In the final chapter, "Bioethics as a Technology of Government," Tremain seeks to put the subdiscipline of "bioethics" in historical context and, using this context, to demonstrate the ways in which bioethicists participate in the apparatus of disability. Taking as examples discussions of reproductive screening technologies and stem cell research, Tremain shows how mainstream (even feminist) arguments within bioethics leave unquestioned the desirability of screening for certain conditions or developing stem cell treatments to "cure" certain conditions. That is, they treat impairments themselves as natural (and naturally undesirable), and in doing so reproduce and participate in understandings of those conditions as natural and undesirable. This in turn justifies the uses of these technologies, further naturalizing the impairments they are used to "treat." To be clear, Tremain is careful to clarify that according to Foucault, modern power is intentional (that is, it serves certain ends) but nonsubjective (that is, we cannot always point to a decision-maker, a guiding person or group of persons directing the uses of power). Thus, we need not believe bioethicists are intentionally using the field to further certain aims of biopower to understand how bioethics does have certain effects that further the aims of biopower.

Foucault and Feminist Philosophy of Disability offers exciting and thoughtful arguments that contribute to the philosophy of disability, feminist philosophy, and our understanding of philosophy as an academic discipline. Many of Tremain's arguments are far too nuanced for me to do justice to in the space of this review, but I hope to have given potentially interested readers an idea of what to expect and evidence that the book is well worth a thorough reading.

Josh Dohmen is Assistant Professor of philosophy at Mississippi University for Women.
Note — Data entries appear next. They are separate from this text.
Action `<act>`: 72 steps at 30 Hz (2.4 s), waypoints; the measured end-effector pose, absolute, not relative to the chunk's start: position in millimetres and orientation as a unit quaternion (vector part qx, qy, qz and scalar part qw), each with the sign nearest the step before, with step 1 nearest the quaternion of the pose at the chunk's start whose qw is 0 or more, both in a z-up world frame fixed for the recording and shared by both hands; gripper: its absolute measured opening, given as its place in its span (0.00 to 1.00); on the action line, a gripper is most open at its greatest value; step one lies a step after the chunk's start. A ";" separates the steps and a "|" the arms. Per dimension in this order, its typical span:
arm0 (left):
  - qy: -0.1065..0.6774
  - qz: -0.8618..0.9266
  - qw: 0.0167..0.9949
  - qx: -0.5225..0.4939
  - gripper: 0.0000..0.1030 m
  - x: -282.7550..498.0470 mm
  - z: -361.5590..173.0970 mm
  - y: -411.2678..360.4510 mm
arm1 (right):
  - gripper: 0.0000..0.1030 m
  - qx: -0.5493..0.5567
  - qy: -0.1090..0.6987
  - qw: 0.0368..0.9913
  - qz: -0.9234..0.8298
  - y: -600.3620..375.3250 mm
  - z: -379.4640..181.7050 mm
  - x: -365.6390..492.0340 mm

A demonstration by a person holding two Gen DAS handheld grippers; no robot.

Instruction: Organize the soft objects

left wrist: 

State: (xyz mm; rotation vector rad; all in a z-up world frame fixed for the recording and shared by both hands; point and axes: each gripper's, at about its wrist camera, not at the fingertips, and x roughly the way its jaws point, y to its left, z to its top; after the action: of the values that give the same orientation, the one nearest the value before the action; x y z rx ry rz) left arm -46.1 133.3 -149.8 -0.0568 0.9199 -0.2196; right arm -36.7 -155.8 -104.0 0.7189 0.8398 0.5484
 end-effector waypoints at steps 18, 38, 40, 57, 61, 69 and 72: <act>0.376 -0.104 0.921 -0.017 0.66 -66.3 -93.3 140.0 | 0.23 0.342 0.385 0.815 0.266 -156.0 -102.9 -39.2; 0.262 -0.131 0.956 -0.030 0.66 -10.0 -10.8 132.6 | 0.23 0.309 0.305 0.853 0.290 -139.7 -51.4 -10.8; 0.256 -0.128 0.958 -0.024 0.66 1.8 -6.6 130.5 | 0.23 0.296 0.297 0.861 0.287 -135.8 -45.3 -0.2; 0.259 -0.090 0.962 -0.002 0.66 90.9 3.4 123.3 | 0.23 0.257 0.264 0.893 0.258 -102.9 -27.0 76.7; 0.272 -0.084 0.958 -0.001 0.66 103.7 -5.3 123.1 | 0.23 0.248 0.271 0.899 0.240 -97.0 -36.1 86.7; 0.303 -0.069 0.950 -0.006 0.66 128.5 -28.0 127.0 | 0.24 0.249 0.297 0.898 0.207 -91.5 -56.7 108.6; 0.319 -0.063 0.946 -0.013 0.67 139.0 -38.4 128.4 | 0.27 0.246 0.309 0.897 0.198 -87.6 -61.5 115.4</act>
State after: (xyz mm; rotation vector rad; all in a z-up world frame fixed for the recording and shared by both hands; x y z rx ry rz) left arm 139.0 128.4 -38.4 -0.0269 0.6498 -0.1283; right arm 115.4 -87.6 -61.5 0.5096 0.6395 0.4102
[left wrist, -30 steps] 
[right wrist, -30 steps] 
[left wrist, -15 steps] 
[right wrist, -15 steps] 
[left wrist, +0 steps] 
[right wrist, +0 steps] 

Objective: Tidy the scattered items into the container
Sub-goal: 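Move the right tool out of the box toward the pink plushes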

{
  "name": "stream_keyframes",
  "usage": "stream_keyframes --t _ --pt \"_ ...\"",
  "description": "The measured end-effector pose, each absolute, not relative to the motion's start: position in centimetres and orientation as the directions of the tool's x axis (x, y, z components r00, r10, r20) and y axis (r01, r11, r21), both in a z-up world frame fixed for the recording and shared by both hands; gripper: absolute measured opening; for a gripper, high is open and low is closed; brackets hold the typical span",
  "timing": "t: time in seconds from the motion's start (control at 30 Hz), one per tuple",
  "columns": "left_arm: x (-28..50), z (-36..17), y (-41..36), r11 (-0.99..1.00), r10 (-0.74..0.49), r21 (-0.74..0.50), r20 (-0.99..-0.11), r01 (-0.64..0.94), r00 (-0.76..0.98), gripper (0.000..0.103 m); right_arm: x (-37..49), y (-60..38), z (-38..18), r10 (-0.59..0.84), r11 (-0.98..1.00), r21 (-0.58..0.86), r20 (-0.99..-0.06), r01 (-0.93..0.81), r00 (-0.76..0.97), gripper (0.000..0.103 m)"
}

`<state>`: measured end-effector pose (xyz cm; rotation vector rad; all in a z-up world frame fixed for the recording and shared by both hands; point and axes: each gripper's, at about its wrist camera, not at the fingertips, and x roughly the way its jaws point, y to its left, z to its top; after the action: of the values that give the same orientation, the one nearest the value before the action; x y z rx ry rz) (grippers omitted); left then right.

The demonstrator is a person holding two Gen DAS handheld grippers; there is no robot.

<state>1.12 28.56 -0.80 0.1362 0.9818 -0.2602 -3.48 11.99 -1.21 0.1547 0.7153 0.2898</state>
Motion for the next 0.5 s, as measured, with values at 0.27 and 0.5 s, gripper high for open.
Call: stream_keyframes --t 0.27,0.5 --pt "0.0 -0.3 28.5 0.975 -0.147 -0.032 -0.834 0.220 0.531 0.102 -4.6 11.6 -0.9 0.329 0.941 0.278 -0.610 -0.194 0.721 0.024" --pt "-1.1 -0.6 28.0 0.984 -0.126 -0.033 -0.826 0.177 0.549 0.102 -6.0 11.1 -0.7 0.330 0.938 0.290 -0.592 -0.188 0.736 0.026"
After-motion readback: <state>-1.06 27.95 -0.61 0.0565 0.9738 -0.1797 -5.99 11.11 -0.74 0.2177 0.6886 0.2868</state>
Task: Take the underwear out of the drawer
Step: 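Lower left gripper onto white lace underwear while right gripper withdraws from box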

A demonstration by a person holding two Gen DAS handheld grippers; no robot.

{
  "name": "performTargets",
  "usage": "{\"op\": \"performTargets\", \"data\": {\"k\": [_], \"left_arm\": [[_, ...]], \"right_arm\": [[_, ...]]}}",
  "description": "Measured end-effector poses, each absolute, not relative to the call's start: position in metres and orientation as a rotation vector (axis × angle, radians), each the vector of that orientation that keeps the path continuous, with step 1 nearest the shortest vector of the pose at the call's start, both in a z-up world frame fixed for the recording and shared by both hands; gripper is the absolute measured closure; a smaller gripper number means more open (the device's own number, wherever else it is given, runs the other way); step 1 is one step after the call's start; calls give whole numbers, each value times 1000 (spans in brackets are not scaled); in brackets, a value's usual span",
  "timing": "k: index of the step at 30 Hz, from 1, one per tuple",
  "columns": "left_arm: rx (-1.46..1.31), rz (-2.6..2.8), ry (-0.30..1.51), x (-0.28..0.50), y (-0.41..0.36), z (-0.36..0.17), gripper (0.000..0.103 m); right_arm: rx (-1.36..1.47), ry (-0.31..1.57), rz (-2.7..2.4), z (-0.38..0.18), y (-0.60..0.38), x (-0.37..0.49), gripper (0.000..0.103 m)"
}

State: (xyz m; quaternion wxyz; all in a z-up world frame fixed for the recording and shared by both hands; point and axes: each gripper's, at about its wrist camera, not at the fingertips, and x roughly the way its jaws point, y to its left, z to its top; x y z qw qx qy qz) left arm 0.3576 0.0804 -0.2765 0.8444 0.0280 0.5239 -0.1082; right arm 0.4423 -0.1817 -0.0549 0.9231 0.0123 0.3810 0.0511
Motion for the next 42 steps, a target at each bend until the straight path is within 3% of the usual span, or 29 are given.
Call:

His research interests include twentieth-century continental philosophy, philosophy of disability, and feminist epistemology. His publications include "Interactions with Delusional Others: Reflections on Epistemic Failures and Virtues," forthcoming in the Oxford Handbook of Philosophy and Disability, and "Disability as Abject: Kristeva, Disability, and Resistance." His article "'A Little of Her Language': Epistemic Injustice and Mental Disability" was awarded Res Philosophica's 2016 essay prize.

"Tremain is critical of the way that philosophical analyses of disability are always understood within specific subdisciplines like 'feminist philosophy of disability' or 'feminist bioethics,' such that disability becomes an 'applied' topic, not one that is philosophically interesting in its own right."